◆ **What the task requires**
Print exactly the lines of the listing below from the one containing "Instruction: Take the" through the final line, both included, and no pictures.

◆ **Source material**
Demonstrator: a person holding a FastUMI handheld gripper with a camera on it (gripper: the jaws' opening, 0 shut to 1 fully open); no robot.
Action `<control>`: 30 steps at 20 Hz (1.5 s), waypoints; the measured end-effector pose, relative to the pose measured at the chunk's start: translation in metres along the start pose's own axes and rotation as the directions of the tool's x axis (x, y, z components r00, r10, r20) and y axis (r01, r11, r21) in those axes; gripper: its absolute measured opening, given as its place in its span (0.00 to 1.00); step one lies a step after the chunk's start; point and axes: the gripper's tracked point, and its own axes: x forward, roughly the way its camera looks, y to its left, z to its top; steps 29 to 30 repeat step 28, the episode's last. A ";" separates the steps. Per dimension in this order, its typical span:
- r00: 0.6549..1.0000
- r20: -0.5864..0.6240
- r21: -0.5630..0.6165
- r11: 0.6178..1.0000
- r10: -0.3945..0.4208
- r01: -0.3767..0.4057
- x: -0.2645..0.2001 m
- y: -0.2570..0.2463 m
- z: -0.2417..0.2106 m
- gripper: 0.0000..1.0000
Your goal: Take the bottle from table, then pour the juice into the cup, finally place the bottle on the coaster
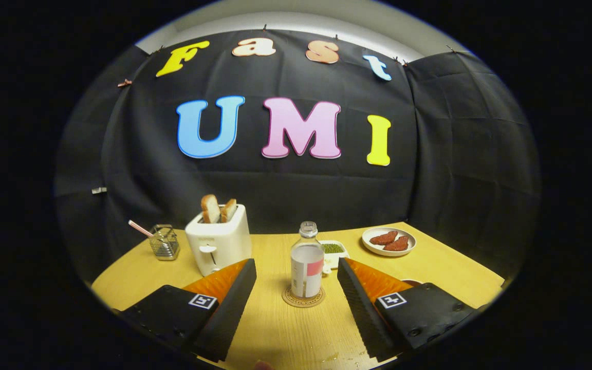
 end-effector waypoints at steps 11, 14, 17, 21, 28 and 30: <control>0.995 0.100 0.016 0.999 0.028 -0.030 -0.116 0.022 0.083 0.97; 0.997 0.068 -0.037 0.998 0.043 -0.041 -0.146 0.015 0.076 0.97; 0.995 0.046 -0.061 0.995 0.086 -0.083 -0.173 0.012 0.067 0.97; 0.996 0.023 -0.070 0.994 0.087 -0.085 -0.195 -0.004 0.058 0.97; 0.991 0.033 -0.080 0.988 0.133 -0.130 -0.197 0.008 0.063 0.97; 0.991 0.033 -0.080 0.988 0.133 -0.130 -0.197 0.008 0.063 0.97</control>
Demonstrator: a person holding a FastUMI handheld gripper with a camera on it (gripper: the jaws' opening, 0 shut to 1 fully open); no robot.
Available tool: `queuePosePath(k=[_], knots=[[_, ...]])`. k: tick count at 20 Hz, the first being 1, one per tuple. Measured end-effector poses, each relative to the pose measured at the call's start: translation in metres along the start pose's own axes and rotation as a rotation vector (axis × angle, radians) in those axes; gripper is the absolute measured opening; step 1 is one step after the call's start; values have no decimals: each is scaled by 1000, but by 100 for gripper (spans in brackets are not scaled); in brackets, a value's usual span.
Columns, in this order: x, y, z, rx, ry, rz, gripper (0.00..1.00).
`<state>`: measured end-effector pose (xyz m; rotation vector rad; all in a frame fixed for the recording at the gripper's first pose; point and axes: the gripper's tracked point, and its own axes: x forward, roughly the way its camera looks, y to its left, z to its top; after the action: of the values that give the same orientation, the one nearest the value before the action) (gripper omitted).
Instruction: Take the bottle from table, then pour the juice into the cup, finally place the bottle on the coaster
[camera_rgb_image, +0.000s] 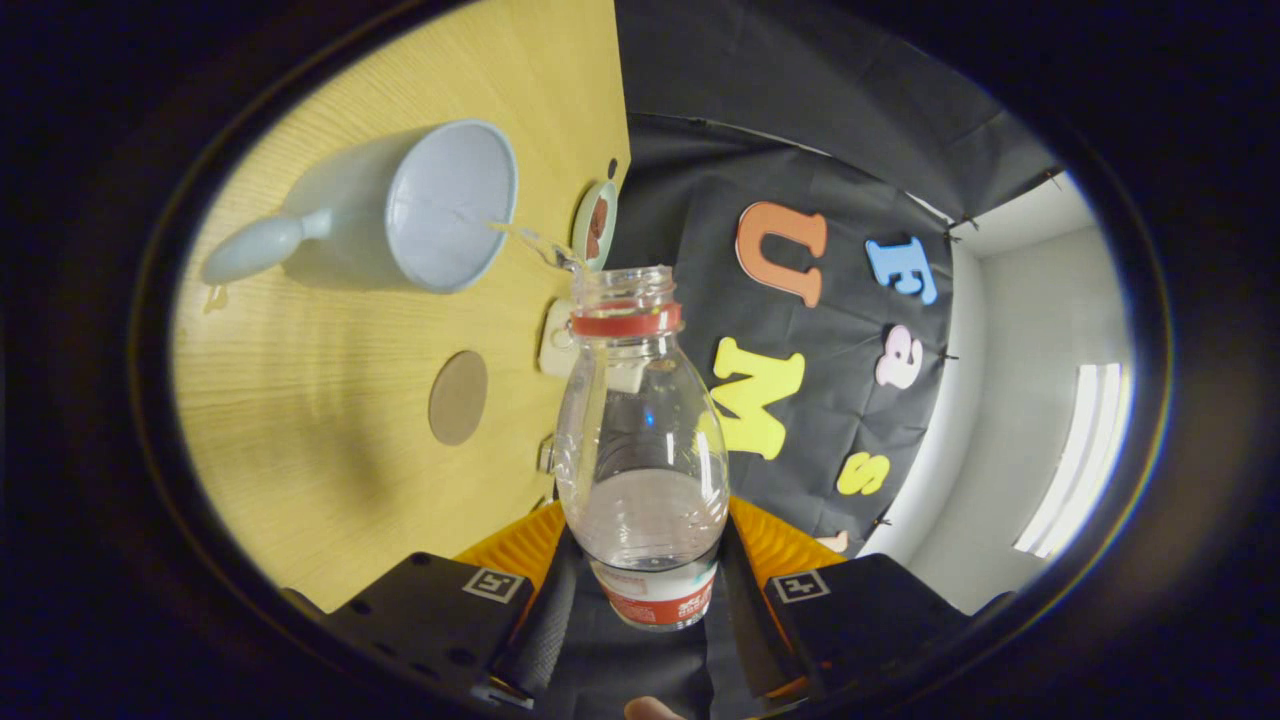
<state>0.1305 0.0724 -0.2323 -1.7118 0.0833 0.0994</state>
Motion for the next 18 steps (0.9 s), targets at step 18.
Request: queuePosePath(k=[18], knots=[[3, -12, 0, -89, -6, -23, 75]])
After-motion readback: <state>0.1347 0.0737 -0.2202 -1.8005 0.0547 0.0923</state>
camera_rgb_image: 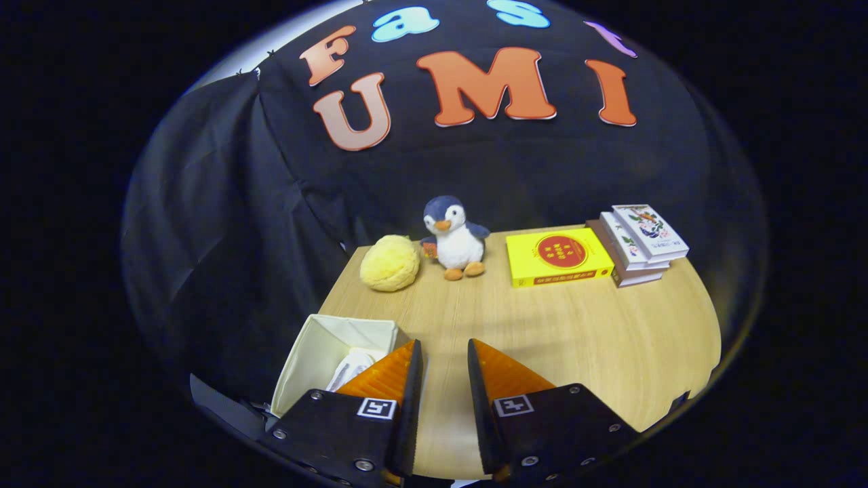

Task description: Open the storage box then place both shoes into the box .Put the left shoe in first, then the right shoe, with the right side of both shoes facing outward in a uniform manner.

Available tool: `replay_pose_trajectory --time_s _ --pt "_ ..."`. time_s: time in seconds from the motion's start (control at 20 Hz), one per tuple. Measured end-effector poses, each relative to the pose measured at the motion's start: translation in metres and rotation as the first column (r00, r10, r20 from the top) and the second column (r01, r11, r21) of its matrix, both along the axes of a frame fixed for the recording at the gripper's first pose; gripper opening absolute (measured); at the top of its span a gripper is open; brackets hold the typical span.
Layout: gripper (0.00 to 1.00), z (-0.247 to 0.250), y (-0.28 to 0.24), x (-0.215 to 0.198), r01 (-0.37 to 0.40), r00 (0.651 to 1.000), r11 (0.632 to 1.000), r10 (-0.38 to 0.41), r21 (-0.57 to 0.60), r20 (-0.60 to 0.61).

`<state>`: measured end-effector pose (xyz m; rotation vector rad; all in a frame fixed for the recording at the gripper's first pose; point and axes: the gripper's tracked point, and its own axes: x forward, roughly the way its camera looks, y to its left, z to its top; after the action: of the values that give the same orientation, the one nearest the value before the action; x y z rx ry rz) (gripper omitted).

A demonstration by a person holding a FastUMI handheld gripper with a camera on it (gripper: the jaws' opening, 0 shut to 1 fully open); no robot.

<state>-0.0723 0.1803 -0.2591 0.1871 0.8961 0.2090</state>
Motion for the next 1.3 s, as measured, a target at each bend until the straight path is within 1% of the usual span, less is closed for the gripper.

◆ **Exercise answer**
Instruction: Take the bottle from table, then pour the juice into the cup, finally place the bottle on the coaster
[camera_rgb_image, +0.000s] 
<state>0.1305 0.0724 -0.2323 -1.7118 0.0833 0.0994</state>
Motion for the next 18 steps (0.9 s), targets at step 18.
Request: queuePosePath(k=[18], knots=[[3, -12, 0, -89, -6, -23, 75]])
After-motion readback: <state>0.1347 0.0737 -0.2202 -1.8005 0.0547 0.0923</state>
camera_rgb_image: 

Task description: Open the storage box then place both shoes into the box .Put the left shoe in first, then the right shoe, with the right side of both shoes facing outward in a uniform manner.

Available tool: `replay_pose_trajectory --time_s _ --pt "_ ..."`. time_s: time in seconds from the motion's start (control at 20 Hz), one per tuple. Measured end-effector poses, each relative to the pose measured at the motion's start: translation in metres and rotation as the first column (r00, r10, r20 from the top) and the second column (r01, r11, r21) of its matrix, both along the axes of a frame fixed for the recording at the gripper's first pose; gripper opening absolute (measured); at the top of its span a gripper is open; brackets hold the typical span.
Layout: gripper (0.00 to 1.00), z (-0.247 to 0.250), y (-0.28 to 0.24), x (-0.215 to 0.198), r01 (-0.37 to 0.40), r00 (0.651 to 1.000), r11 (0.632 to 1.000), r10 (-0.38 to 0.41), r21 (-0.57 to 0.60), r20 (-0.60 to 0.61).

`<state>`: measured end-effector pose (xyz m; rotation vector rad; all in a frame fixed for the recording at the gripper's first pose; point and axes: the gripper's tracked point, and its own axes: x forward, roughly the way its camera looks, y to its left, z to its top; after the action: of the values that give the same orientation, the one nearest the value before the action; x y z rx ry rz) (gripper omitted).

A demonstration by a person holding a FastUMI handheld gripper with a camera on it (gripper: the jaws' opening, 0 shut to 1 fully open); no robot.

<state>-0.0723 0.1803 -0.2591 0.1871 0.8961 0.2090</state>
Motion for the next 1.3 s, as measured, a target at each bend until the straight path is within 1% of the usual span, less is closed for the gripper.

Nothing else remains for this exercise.